*** DATA BLOCK Section Begins ***

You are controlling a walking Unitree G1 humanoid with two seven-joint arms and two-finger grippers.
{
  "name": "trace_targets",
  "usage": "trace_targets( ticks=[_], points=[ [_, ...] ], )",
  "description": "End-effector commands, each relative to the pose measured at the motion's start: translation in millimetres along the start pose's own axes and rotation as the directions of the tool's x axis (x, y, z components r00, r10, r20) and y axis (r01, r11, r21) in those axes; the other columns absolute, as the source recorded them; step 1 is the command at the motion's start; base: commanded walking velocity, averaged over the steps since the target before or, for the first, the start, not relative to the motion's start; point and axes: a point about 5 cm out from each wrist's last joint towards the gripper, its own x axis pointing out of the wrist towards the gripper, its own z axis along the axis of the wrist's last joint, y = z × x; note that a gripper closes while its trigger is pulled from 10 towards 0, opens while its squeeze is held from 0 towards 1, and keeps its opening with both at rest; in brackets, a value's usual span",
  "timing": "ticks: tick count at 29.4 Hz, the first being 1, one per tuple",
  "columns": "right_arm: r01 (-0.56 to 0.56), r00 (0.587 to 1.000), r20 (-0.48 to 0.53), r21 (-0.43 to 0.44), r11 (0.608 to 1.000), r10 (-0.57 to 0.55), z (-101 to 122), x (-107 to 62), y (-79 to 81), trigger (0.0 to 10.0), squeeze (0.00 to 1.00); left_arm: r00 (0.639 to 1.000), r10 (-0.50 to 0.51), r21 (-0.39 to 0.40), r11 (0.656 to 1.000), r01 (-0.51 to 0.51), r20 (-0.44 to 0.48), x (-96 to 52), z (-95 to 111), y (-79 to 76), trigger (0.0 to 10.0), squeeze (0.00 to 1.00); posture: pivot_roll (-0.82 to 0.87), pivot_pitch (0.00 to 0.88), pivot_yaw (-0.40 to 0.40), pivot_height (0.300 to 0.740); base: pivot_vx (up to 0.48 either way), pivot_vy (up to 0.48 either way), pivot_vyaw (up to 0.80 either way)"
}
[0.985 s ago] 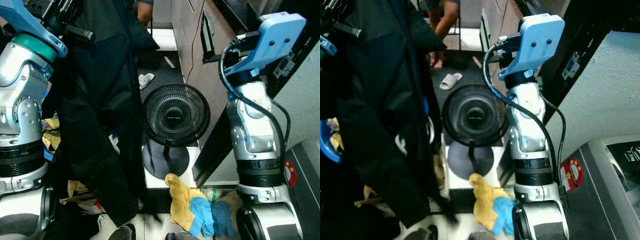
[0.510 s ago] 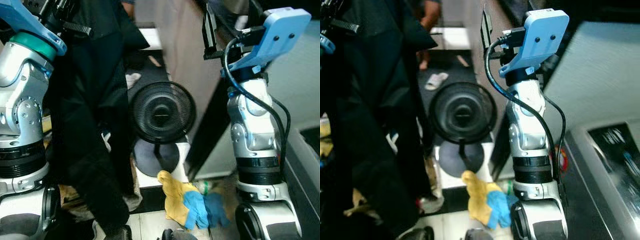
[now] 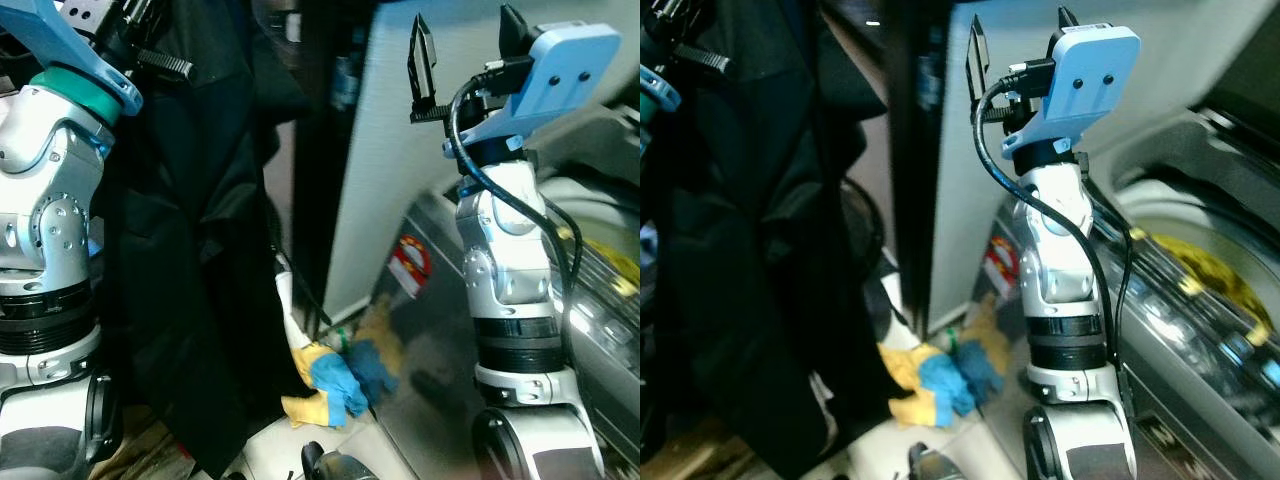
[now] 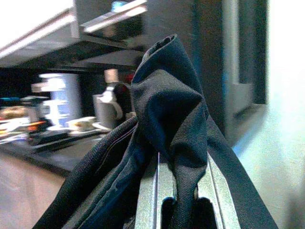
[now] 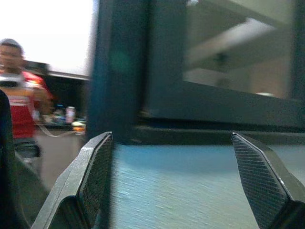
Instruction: Clothes washing
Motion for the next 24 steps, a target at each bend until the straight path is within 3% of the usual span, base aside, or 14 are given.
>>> trace_targets(
  ticks=[1,24],
  points=[
    [0.013,1.0,-0.01,0.008,1.0,-0.013,-1.5,-1.8,-1.5,10.0,0.0,0.998,-0.017,0.018,1.0,0.016,0.069,-0.4,15.8,-2.8,10.0,0.0,0.08,0.017,0.041,0.74,0.0,0.0,-0.8],
    [0.011,1.0,-0.025,0.012,1.0,-0.011,-4.1,-2.9,-0.8,10.0,0.0,0.998,-0.009,0.013,1.0,0.008,0.055,-0.8,13.0,-1.0,10.0,0.0,0.08,0.022,0.044,0.74,0.0,0.0,-0.8]
  ],
)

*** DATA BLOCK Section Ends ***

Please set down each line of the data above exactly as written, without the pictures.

# TASK RESULT
You are controlling a walking Unitree G1 humanoid with two seven-joint arms and two-finger grippers.
{
  "name": "trace_targets",
  "usage": "trace_targets( ticks=[_], points=[ [_, ...] ], )",
  "description": "End-effector commands, each relative to the pose measured at the motion's start: translation in millimetres along the start pose's own axes and rotation as the directions of the tool's x axis (x, y, z components r00, r10, r20) and y axis (r01, r11, r21) in those axes; the other columns absolute, as the source recorded them; step 1 is the command at the motion's start; base: commanded walking velocity, averaged over the steps since the target before or, for the first, the start, not relative to the motion's start; point and axes: a point about 5 cm out from each wrist's last joint towards the gripper, its own x axis pointing out of the wrist towards the gripper, its own z axis along the axis of the wrist's last joint, y = z × x; note that a gripper closes while its trigger is pulled from 10 towards 0, opens while its squeeze is held from 0 towards 1, and keeps its opening with both at rest; in brackets, a value's usual span",
  "timing": "ticks: tick count at 29.4 Hz, the first being 1, one per tuple",
  "columns": "right_arm: r01 (-0.56 to 0.56), r00 (0.587 to 1.000), r20 (-0.48 to 0.53), r21 (-0.43 to 0.44), r11 (0.608 to 1.000), r10 (-0.57 to 0.55), z (-101 to 122), x (-107 to 62), y (-79 to 81), trigger (0.0 to 10.0), squeeze (0.00 to 1.00); left_arm: r00 (0.639 to 1.000), r10 (-0.50 to 0.51), r21 (-0.39 to 0.40), r11 (0.656 to 1.000), r01 (-0.51 to 0.51), r20 (-0.44 to 0.48), x (-96 to 52), z (-95 to 111), y (-79 to 76), trigger (0.0 to 10.0), squeeze (0.00 to 1.00); posture: pivot_roll (-0.82 to 0.87), pivot_pitch (0.00 to 0.88), pivot_yaw (-0.40 to 0.40), pivot_height (0.300 to 0.740); base: pivot_vx (up to 0.48 either way), pivot_vy (up to 0.48 either way), pivot_vyaw (up to 0.80 either way)"
}
[0.985 s ago] 
[0.510 s ago] 
[now] 
[now] 
[now] 
Instruction: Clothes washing
Motion for the next 24 steps, a target at each bend until the straight path is within 3% of the usual span, base aside, or 14 are given.
>>> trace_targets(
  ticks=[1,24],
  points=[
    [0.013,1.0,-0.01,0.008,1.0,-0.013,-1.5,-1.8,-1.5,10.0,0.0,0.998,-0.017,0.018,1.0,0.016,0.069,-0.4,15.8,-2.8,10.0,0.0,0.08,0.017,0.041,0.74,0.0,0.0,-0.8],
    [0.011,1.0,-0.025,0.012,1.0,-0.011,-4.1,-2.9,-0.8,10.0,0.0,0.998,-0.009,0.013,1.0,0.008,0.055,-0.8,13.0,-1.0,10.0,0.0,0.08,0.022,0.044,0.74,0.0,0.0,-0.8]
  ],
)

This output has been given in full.